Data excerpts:
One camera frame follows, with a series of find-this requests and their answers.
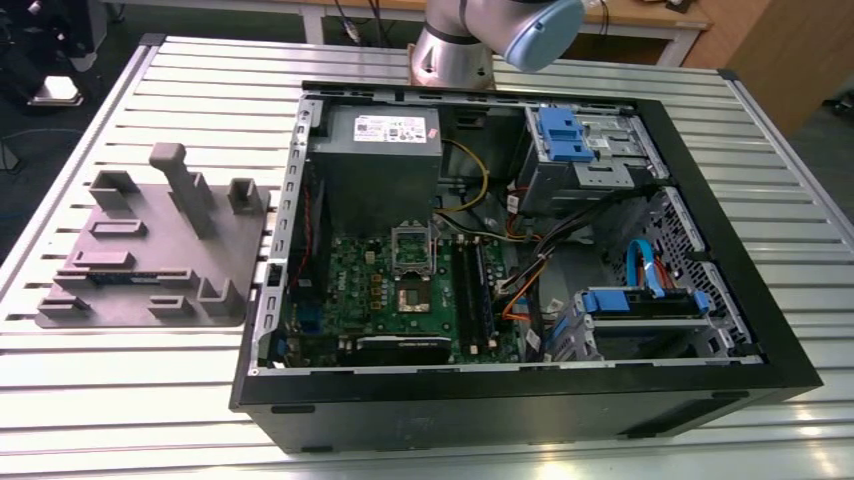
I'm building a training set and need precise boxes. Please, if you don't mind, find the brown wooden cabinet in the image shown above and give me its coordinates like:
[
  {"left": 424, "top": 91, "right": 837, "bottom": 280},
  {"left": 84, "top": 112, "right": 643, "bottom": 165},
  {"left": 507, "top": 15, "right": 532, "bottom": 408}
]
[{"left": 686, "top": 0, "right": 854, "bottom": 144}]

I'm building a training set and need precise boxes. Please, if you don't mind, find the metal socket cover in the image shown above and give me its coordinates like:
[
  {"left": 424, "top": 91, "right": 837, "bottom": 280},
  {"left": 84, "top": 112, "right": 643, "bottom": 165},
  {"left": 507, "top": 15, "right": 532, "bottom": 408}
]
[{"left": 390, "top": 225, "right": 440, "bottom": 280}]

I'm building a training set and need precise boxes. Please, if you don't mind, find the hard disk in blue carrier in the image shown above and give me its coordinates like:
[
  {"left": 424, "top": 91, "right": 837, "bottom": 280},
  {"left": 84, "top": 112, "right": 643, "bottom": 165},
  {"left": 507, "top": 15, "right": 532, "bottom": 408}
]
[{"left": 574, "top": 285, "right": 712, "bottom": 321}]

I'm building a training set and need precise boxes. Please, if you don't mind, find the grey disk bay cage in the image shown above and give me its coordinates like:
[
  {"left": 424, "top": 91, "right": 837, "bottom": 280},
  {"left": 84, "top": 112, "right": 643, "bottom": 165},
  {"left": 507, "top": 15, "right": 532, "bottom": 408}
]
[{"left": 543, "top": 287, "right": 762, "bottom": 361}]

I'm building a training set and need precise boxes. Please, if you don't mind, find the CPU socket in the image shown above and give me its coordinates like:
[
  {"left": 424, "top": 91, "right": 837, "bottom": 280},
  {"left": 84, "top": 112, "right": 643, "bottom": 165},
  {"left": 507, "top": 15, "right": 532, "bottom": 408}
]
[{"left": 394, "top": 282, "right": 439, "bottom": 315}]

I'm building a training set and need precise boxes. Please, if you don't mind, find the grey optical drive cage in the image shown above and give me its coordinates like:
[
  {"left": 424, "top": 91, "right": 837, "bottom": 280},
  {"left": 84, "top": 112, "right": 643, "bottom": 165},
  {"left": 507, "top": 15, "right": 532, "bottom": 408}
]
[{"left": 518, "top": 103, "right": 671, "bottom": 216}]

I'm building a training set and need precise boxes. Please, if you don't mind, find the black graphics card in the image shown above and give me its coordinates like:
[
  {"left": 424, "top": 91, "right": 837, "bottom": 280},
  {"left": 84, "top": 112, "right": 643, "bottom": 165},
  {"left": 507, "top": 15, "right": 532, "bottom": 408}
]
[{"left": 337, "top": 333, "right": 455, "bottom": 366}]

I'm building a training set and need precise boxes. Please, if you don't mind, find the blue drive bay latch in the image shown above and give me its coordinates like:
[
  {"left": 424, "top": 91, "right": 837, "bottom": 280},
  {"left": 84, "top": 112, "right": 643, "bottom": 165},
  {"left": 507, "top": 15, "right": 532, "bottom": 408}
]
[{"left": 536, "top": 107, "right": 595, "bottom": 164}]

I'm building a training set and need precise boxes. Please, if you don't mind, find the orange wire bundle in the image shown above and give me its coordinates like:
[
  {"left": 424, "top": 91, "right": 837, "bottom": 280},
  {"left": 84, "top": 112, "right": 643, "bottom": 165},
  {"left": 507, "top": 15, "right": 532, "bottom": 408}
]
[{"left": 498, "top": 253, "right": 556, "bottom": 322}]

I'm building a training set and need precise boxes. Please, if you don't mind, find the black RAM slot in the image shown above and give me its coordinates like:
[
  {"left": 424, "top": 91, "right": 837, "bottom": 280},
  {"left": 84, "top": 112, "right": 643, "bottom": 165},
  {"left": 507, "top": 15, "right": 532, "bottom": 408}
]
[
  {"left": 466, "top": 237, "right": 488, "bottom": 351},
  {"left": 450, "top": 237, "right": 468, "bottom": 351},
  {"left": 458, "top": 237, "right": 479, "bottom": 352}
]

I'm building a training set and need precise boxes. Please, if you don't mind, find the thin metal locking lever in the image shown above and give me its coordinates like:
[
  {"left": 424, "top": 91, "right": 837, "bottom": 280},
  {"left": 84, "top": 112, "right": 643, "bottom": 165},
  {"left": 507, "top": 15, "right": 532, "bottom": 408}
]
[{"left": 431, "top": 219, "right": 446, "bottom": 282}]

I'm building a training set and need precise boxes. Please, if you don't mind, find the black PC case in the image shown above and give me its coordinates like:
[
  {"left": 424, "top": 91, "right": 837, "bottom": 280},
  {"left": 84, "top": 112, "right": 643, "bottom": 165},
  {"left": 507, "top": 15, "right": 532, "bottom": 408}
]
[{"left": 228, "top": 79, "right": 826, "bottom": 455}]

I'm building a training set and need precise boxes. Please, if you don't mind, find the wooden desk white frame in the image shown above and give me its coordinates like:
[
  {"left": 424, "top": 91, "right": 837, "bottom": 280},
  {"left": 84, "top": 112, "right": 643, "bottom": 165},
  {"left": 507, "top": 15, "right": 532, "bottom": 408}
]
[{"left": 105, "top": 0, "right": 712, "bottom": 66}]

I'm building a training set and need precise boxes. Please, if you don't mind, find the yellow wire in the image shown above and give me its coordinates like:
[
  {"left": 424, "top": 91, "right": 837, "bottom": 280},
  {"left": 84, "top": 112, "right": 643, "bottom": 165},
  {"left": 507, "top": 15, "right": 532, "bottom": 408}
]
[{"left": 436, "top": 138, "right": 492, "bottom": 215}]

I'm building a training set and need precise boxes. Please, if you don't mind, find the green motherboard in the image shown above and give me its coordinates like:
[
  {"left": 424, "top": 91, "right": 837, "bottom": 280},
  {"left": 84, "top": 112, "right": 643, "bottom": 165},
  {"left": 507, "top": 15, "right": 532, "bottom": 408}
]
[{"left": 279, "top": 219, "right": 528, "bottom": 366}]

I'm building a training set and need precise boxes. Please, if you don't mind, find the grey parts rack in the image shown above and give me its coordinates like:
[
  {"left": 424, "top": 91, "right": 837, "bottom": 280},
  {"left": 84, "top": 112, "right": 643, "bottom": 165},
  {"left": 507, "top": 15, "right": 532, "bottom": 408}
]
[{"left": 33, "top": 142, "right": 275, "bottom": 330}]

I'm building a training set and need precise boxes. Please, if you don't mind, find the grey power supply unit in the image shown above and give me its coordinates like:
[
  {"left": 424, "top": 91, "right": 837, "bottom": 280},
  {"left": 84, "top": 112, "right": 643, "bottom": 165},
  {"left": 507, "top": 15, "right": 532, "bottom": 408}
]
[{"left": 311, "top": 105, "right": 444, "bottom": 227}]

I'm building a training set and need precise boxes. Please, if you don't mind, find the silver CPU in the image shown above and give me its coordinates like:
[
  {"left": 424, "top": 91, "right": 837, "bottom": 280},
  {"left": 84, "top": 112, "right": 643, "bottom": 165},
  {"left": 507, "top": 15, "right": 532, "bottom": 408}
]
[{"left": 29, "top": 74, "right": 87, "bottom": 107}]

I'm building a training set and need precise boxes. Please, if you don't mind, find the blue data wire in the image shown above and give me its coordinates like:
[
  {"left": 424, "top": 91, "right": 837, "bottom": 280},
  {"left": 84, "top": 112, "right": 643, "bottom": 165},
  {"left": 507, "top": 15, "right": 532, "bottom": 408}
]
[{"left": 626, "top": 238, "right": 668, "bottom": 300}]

- Work task -
The lines you return should be those above that contain the word "frame", every one of them.

- The answer -
One camera frame follows, with a series of find-this requests and their answers.
I'm building a training set and need precise boxes. Please, if you don't mind, find the wooden desk white frame in the image shown above and give me its coordinates like:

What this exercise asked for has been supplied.